The bad news for the man charged.

The bad news for the man charged in this case with interference and evading is that the jury bought it in my case. And odds are in Collin County (the county in which McKinney serves as the county seat) they’d buy it too. The county is notoriously conservative and generally pro law-enforcement. Following the fallout and national attention this case has gotten though, the man’s lawyer may be able to fare better than my opponent did though. Perhaps the prosecution will dismiss the case in the interest of justice.

Criminal charges for the officer unlikely.
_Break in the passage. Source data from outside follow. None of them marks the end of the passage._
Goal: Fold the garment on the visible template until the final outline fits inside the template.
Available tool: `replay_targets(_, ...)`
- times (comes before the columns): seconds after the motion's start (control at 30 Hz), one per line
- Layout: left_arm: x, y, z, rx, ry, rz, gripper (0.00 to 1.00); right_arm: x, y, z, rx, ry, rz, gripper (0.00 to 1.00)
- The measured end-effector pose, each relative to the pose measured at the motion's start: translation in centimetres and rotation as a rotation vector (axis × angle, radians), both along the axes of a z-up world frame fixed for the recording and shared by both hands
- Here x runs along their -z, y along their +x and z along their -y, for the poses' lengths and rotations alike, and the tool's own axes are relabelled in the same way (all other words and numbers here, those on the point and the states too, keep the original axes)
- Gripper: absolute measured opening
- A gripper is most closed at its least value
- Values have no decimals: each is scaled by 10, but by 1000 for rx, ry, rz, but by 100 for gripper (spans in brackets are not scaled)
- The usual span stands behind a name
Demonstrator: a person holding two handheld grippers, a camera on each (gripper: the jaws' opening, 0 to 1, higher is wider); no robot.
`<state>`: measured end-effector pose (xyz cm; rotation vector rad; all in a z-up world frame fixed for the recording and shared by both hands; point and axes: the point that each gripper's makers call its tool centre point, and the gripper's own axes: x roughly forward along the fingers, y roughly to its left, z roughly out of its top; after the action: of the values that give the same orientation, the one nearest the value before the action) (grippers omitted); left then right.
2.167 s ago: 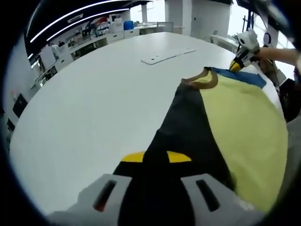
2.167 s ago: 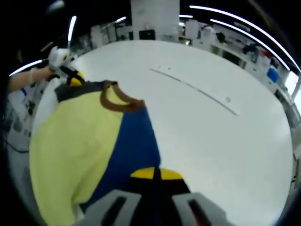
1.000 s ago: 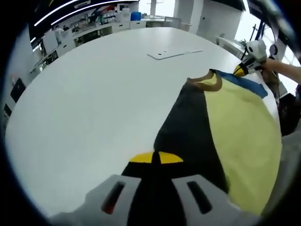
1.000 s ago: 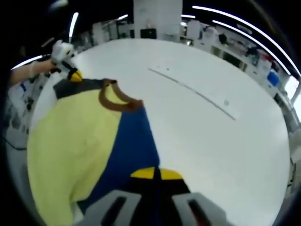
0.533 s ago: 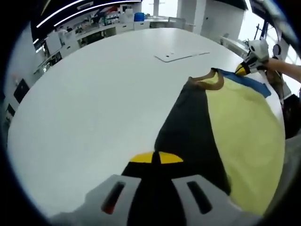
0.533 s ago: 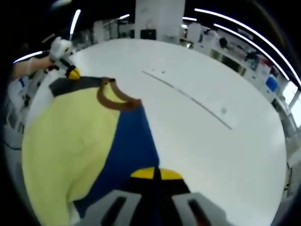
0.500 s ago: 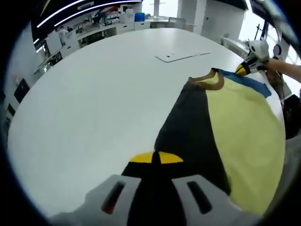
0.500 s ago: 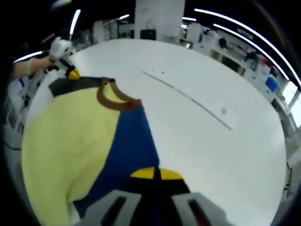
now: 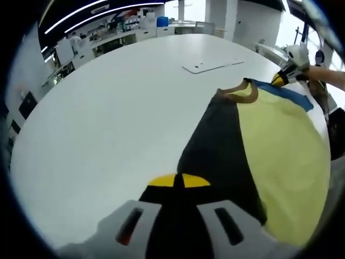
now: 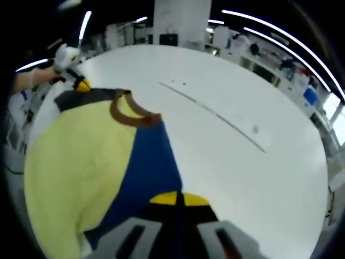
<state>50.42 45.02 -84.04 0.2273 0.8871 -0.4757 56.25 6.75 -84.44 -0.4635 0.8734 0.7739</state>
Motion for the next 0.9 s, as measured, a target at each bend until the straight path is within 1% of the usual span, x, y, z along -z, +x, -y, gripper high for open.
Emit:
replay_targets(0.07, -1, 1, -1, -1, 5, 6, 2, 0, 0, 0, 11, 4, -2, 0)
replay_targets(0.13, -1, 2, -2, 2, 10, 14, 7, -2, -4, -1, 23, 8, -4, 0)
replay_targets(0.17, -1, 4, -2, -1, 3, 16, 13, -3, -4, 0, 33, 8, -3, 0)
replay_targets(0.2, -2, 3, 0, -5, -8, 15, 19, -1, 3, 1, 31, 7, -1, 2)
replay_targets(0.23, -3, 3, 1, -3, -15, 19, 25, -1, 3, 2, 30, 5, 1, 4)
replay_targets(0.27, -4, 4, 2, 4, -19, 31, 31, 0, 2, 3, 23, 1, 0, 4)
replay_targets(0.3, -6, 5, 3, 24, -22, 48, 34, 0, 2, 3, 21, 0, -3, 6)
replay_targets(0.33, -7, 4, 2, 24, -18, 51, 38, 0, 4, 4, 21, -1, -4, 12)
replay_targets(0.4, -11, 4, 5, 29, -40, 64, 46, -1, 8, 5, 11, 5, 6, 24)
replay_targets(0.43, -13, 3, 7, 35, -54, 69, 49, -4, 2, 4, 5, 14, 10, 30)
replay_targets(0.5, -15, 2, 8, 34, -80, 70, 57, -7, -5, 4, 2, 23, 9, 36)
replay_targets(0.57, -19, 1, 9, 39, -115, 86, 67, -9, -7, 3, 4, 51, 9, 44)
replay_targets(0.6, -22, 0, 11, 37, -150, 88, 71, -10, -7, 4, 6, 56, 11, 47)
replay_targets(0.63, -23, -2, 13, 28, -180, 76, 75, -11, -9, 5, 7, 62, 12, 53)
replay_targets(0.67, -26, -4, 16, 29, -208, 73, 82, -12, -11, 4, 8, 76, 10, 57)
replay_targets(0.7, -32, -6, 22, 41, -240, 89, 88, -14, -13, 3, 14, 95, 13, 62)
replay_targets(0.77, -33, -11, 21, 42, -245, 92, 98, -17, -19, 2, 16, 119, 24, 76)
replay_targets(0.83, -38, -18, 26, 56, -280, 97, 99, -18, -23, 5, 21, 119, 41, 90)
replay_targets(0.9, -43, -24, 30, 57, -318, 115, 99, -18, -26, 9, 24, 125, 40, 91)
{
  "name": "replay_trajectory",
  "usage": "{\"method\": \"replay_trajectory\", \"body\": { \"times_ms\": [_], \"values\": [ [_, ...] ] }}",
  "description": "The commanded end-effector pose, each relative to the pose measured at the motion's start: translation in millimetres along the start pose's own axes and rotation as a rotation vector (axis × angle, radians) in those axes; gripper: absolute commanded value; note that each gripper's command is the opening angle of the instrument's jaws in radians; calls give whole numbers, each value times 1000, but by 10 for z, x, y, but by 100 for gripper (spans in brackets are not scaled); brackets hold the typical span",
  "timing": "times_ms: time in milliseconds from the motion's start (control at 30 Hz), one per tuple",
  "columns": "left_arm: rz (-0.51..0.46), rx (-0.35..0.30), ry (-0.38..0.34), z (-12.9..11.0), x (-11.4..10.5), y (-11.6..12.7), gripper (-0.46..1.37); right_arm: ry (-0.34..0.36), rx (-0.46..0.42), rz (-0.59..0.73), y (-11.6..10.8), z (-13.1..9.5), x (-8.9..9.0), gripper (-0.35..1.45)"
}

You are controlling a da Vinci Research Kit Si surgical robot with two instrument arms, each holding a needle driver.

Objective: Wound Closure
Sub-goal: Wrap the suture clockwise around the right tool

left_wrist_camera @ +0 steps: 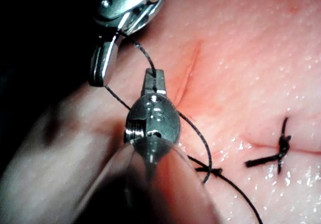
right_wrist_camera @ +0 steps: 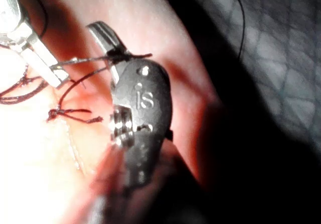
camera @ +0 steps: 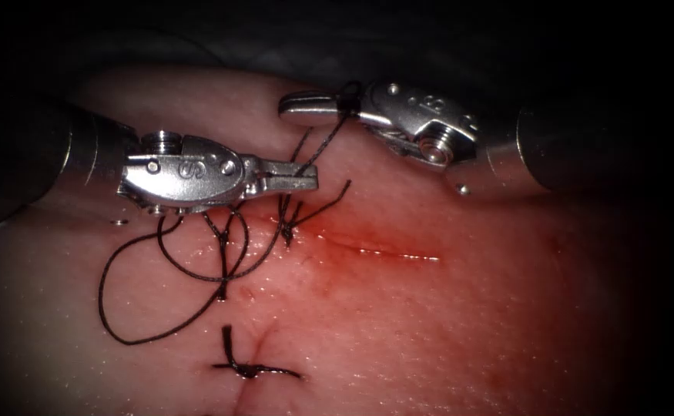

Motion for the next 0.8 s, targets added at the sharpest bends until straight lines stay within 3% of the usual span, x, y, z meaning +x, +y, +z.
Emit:
{"method": "replay_trajectory", "body": {
  "times_ms": [33, 367, 467, 800],
  "values": [
    [-1, -9, 0, 0, 0, -1, -35, 6, 7, 5, -1, 1, 0, -35],
    [-1, -34, -34, 19, -19, -14, -35, 84, 159, 114, 14, 9, -1, -35],
    [-16, -44, -38, 25, -33, -16, -35, 119, 256, 139, 17, 13, -2, -35],
    [-12, -53, -45, 39, -43, -38, -35, 113, 448, 148, 11, 13, -6, -35]
  ]
}}
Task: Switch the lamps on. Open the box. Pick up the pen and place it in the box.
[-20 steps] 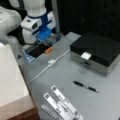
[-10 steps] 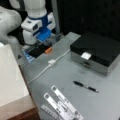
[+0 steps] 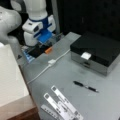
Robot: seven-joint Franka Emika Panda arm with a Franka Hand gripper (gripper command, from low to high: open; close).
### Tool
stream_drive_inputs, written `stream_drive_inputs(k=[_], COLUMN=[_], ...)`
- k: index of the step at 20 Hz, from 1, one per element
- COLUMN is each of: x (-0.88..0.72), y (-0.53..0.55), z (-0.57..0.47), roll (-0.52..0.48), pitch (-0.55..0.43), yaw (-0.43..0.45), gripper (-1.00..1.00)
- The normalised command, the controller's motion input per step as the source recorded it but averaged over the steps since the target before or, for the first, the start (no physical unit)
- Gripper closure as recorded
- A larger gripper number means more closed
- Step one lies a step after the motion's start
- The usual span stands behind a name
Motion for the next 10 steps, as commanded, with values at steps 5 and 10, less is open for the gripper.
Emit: stream_drive_inputs(k=[5, 10], x=[-0.15, -0.16], y=[0.11, 0.17], z=[-0.30, -0.33], roll=[0.077, 0.063], pitch=[-0.130, -0.126], yaw=[-0.054, -0.052], gripper=[1.00, 1.00])
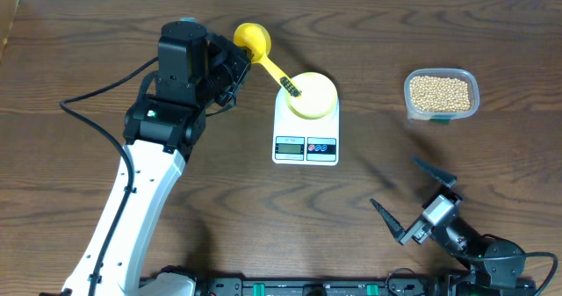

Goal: Scoop item into bowl and weigh 50g on scale
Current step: 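Move the right gripper toward the scoop handle held by the left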

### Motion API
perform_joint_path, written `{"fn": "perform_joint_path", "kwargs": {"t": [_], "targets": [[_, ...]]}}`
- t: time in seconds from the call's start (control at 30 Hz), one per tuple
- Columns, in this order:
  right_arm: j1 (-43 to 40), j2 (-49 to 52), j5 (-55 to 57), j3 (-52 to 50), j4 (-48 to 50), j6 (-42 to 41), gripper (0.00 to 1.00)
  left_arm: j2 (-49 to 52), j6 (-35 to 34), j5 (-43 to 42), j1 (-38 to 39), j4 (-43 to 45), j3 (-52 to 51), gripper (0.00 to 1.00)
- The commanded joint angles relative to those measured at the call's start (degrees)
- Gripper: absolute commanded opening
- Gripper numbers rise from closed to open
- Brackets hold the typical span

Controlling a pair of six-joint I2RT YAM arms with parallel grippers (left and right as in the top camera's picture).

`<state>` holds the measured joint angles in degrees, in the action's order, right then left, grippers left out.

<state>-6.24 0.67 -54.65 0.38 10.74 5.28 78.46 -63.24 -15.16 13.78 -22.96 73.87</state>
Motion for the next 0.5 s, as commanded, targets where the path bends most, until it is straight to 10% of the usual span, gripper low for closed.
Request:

As we’ve seen in all of the recent police killings, an indictment against a police officer is very rare. Grand juries, for a number of reasons (some of which I addressed in my recent piece about the Freddie Gray matter) are apt to give police great leeway when it comes to use of force. Here, nobody was shot. Nobody was killed. The way that the other officers hustled to get Casebolt to put his gun down signals to me that they recognized immediately that what he had done was inappropriate. But, especially in Texas, you’d be hard-pressed to find a grand jury willing to cross the line from inappropriate to criminal. Resignation is likely to be the extent of any consequences to the officer involved. The media attention may make it difficult for him to find work in law enforcement in the future too—at least until this story blows over.